From the first line to the last, copy the listing exactly and omit the pictures.
__________
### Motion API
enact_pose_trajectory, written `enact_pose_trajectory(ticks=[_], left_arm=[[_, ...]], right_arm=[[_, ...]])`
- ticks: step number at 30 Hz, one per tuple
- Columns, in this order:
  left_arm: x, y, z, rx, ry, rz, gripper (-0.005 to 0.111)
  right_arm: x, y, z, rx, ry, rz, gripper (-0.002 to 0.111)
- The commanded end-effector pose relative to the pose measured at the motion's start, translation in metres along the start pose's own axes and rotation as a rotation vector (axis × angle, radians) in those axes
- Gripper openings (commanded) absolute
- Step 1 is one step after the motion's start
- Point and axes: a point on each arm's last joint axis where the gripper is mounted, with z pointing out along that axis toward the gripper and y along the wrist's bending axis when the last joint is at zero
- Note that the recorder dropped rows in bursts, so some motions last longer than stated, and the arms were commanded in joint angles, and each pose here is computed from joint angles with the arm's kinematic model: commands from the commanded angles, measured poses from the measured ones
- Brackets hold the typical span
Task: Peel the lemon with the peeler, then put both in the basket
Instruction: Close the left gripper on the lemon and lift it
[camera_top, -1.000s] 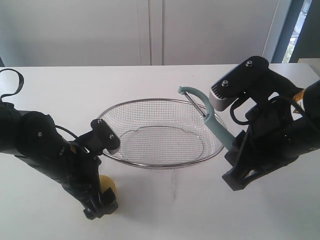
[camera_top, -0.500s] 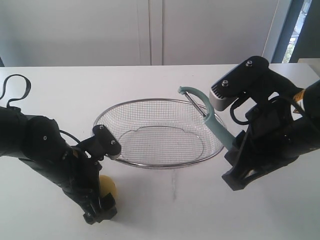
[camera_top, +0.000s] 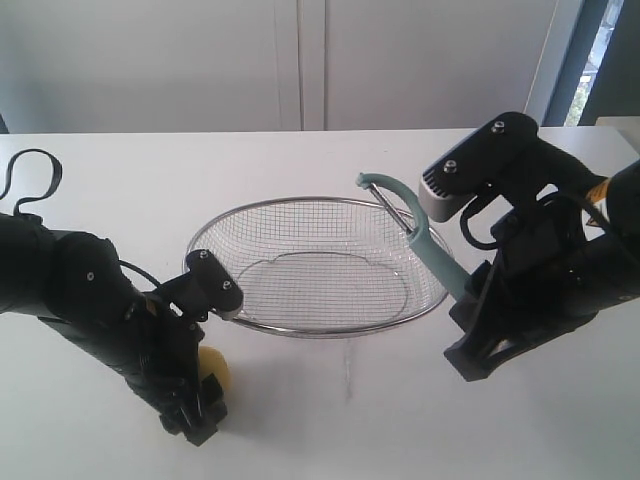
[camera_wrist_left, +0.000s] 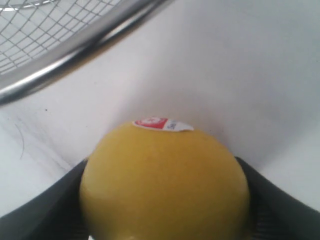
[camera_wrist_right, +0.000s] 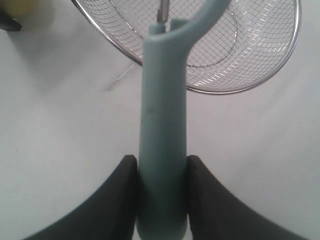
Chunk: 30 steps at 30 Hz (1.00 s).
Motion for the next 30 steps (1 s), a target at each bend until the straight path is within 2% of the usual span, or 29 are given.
enact_pose_trajectory(ticks=[1,5,10,19,30], left_arm=[[0.004,-0.002,0.002,0.013,0.017,-0.007,0.051],[0.004,-0.002,0.002,0.019,0.025,-0.007,0.023],[0.002,-0.004,-0.010,0.029,0.018,0.020,0.001],[0.003,-0.008,-0.055,0.051,0.113,0.202,0.000],[-0.012,-0.013,-0.128,0.000,-0.009,0.248,0.000]], right_arm=[[0.000,-0.002,-0.002,0.012,-0.019,0.009,0.000],[0.000,-0.002,-0.002,0.011,-0.019,0.011,0.000],[0.000,-0.002,-0.002,0.010,-0.015,0.011,0.000],[0.000,-0.002,-0.002,0.010,-0.014,0.011,0.000],[0.000,-0.002,-0.002,0.010,-0.014,0.011,0.000]])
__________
THE ANSWER:
### Motion API
enact_pose_trajectory, written `enact_pose_trajectory(ticks=[_], left_arm=[[_, ...]], right_arm=[[_, ...]])`
- ticks: step number at 30 Hz, one per tuple
- Columns, in this order:
  left_arm: x, y, z, rx, ry, rz, gripper (-0.005 to 0.111)
  right_arm: x, y, z, rx, ry, rz, gripper (-0.002 to 0.111)
- The commanded end-effector pose relative to the pose measured at the motion's start, translation in metres along the start pose's own axes and rotation as a rotation vector (axis × angle, radians) in those axes
- Gripper openings (commanded) absolute
- Step 1 is one step after the motion's start
- Point and axes: a point on each arm's last joint axis where the gripper is mounted, with z pointing out along that axis toward the gripper and y along the wrist's bending axis when the last joint is at zero
- Note that the recorder dropped rows in bursts, so some motions last longer than stated, and the arms were commanded in joint angles, and each pose here is computed from joint angles with the arm's kinematic model: commands from the commanded angles, measured poses from the measured ones
- Brackets hold the typical span
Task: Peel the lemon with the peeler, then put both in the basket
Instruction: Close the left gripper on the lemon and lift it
[camera_top, -1.000s] 
[camera_top, -0.500s] 
[camera_top, +0.000s] 
[camera_wrist_left, +0.000s] 
[camera_wrist_right, +0.000s] 
Chunk: 30 steps at 30 Hz (1.00 s).
Motion for the next 30 steps (1 s), a target at each bend until the straight path is within 2% of the usual span, or 29 are given.
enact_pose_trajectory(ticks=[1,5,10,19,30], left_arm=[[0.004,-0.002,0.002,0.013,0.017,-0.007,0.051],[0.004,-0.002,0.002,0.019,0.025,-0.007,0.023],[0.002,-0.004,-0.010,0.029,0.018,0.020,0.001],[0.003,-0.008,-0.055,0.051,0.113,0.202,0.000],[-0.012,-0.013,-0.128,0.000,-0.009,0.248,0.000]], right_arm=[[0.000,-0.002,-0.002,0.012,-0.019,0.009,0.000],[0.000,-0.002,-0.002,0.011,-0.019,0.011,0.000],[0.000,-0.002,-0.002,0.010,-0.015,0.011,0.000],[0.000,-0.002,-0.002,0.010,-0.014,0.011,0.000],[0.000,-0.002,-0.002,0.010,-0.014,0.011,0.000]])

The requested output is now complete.